→ **Aim of the exercise**:
Type again, exactly, the lines below from the start through the line that includes "Provide the outline of the aluminium base".

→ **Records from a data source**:

____

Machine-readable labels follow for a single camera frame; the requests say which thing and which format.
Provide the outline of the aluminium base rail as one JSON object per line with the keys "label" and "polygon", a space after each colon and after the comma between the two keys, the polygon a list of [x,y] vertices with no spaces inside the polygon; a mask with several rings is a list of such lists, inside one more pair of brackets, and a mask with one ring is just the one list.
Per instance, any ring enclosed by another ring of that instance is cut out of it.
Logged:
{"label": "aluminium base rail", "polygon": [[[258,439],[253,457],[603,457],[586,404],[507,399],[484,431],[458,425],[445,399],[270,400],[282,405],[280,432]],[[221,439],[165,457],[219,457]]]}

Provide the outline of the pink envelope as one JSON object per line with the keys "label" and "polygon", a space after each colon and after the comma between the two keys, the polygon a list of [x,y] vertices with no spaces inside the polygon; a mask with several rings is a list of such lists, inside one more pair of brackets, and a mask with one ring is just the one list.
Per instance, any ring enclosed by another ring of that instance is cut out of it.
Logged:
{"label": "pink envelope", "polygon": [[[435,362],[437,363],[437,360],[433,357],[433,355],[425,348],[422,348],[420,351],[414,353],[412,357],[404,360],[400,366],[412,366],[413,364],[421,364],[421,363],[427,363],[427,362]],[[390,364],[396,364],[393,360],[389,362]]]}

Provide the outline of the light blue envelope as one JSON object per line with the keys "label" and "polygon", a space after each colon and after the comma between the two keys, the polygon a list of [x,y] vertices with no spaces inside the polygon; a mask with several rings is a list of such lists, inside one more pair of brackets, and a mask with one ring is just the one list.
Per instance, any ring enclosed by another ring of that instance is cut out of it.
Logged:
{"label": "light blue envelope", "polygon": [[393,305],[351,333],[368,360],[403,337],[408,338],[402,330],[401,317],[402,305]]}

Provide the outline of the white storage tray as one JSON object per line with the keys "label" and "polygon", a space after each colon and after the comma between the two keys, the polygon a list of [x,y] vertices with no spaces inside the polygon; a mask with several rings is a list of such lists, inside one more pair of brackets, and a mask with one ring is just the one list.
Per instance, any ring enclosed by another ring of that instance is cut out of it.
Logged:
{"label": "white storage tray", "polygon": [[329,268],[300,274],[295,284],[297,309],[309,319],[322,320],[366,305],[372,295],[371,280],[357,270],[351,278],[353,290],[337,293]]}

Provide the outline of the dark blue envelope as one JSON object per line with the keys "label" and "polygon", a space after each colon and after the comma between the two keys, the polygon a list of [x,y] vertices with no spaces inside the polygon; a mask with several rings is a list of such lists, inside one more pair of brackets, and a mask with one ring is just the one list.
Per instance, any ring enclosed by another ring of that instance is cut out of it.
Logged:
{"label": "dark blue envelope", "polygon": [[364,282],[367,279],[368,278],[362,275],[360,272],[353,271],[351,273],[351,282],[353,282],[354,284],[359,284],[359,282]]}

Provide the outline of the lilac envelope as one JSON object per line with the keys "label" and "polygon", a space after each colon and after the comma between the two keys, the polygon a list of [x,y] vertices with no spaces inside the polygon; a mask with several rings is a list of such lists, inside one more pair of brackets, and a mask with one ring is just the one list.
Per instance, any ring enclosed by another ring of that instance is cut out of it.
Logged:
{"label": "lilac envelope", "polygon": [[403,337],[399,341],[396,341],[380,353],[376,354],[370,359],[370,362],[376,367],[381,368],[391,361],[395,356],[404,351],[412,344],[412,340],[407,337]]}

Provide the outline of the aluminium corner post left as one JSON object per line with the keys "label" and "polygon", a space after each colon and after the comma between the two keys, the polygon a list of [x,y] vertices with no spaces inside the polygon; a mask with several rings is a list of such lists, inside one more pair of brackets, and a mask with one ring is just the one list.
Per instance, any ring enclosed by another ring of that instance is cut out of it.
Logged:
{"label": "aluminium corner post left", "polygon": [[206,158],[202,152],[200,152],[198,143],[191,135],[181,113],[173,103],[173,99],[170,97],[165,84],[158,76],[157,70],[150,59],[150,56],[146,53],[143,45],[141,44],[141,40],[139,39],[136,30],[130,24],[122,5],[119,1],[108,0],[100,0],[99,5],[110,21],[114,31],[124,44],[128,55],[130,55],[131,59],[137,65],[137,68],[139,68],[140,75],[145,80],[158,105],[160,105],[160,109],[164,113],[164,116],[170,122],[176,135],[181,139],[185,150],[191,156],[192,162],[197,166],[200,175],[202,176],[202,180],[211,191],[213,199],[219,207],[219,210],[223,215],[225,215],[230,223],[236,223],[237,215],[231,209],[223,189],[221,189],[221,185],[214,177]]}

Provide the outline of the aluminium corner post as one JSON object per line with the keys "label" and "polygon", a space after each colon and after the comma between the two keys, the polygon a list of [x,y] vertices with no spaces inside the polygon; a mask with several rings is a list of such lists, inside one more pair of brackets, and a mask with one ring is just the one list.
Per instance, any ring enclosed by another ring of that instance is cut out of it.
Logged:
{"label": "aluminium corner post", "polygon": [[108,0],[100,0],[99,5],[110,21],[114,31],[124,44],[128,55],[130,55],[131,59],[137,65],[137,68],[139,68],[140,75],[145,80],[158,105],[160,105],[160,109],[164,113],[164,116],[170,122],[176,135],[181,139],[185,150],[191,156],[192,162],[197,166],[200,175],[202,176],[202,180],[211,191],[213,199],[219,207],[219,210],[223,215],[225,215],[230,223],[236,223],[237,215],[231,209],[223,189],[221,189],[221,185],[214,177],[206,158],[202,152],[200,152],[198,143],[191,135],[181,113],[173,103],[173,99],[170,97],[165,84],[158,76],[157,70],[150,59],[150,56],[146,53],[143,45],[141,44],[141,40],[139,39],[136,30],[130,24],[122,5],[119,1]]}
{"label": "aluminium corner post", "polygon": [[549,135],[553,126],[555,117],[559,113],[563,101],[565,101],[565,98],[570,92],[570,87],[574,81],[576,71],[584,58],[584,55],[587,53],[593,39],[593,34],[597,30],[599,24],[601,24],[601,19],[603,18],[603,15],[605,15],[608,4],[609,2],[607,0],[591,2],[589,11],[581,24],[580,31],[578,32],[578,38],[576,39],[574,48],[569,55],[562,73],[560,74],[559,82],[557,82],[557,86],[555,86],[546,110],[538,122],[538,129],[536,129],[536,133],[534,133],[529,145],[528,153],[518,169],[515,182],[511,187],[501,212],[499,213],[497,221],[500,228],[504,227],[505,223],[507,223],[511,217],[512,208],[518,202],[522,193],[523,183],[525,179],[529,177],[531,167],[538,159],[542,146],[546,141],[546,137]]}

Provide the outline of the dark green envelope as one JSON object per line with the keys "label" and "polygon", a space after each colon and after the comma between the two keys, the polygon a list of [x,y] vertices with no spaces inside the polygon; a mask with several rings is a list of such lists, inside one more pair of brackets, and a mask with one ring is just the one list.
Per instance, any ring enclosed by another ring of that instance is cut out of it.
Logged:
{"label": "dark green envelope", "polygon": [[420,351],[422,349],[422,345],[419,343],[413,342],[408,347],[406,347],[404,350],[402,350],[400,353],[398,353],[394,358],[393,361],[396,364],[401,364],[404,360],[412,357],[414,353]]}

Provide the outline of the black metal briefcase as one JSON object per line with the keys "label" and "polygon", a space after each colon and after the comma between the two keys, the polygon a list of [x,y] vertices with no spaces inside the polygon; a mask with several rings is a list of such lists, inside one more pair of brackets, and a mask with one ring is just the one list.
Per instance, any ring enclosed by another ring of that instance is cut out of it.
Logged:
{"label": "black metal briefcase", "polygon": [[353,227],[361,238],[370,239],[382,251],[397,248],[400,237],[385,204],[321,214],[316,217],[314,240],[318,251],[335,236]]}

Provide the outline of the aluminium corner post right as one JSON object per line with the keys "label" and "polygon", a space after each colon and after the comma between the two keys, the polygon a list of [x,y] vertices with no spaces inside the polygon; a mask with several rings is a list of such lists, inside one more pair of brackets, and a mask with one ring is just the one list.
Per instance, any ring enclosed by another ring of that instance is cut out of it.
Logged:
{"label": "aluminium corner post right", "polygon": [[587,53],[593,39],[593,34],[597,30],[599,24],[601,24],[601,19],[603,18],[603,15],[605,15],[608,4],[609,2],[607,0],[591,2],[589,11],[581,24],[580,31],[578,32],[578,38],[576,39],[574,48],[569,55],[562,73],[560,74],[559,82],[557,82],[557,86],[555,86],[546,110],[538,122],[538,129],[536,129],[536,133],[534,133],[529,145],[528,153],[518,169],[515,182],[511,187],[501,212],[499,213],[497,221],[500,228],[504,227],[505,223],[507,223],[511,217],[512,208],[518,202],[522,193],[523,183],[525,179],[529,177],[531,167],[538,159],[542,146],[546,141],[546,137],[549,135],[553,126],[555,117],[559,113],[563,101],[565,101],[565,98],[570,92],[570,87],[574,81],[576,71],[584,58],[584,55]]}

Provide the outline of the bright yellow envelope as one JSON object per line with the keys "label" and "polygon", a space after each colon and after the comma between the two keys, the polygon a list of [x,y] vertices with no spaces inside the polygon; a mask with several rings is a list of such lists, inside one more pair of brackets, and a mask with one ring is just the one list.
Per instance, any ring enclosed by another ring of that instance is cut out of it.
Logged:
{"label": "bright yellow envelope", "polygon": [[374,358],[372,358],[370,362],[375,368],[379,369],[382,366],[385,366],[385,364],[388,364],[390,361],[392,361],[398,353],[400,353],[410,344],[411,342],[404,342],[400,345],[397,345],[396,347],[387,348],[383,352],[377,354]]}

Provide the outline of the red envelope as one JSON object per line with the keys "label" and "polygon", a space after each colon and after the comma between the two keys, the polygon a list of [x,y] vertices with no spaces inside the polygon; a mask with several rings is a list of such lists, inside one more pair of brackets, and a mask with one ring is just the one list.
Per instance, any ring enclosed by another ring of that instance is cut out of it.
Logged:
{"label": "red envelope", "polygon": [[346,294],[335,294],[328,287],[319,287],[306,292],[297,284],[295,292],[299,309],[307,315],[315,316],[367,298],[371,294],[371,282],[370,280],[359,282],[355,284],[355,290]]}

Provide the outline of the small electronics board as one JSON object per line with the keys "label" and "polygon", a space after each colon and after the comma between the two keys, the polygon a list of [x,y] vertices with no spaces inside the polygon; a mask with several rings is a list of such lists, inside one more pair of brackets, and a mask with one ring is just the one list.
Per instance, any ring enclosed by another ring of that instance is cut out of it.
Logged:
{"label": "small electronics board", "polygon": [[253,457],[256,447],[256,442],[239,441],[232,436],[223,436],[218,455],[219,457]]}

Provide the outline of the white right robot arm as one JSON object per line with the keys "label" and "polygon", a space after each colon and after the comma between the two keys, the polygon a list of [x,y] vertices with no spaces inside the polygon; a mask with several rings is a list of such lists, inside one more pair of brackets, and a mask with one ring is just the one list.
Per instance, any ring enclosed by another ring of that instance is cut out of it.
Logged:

____

→ **Solution to this task**:
Machine-readable labels follow for a single camera frame; the requests say which thing and which format.
Provide the outline of the aluminium base rail as one JSON object per line with the keys "label" and "polygon", a space after each colon and after the comma between the two keys, the polygon a list of [x,y] vertices with no spaces inside the polygon; a mask with several rings is a list of such lists, inside one more pair of brackets, and a mask with one ring is just the one list.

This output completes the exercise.